**Activity**:
Exact reproduction required: print each line of the material below.

**Dataset section**:
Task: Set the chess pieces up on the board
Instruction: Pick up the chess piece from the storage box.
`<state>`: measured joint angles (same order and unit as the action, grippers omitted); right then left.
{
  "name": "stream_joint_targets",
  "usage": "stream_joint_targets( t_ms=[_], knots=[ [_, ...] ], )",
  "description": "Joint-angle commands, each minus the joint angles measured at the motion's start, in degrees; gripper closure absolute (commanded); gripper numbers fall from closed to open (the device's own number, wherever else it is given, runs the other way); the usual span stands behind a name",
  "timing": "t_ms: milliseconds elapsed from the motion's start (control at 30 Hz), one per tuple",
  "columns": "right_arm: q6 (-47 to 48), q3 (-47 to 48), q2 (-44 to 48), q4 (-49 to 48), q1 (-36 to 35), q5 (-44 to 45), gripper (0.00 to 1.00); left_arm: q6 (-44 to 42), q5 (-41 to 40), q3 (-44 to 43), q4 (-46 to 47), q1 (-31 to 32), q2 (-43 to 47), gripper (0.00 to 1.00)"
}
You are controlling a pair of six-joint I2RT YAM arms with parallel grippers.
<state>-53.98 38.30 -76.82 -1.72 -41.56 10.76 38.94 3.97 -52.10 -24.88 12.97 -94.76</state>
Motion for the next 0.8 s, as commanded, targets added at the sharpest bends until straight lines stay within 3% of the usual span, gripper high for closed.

**Task answer**:
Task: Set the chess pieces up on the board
Instruction: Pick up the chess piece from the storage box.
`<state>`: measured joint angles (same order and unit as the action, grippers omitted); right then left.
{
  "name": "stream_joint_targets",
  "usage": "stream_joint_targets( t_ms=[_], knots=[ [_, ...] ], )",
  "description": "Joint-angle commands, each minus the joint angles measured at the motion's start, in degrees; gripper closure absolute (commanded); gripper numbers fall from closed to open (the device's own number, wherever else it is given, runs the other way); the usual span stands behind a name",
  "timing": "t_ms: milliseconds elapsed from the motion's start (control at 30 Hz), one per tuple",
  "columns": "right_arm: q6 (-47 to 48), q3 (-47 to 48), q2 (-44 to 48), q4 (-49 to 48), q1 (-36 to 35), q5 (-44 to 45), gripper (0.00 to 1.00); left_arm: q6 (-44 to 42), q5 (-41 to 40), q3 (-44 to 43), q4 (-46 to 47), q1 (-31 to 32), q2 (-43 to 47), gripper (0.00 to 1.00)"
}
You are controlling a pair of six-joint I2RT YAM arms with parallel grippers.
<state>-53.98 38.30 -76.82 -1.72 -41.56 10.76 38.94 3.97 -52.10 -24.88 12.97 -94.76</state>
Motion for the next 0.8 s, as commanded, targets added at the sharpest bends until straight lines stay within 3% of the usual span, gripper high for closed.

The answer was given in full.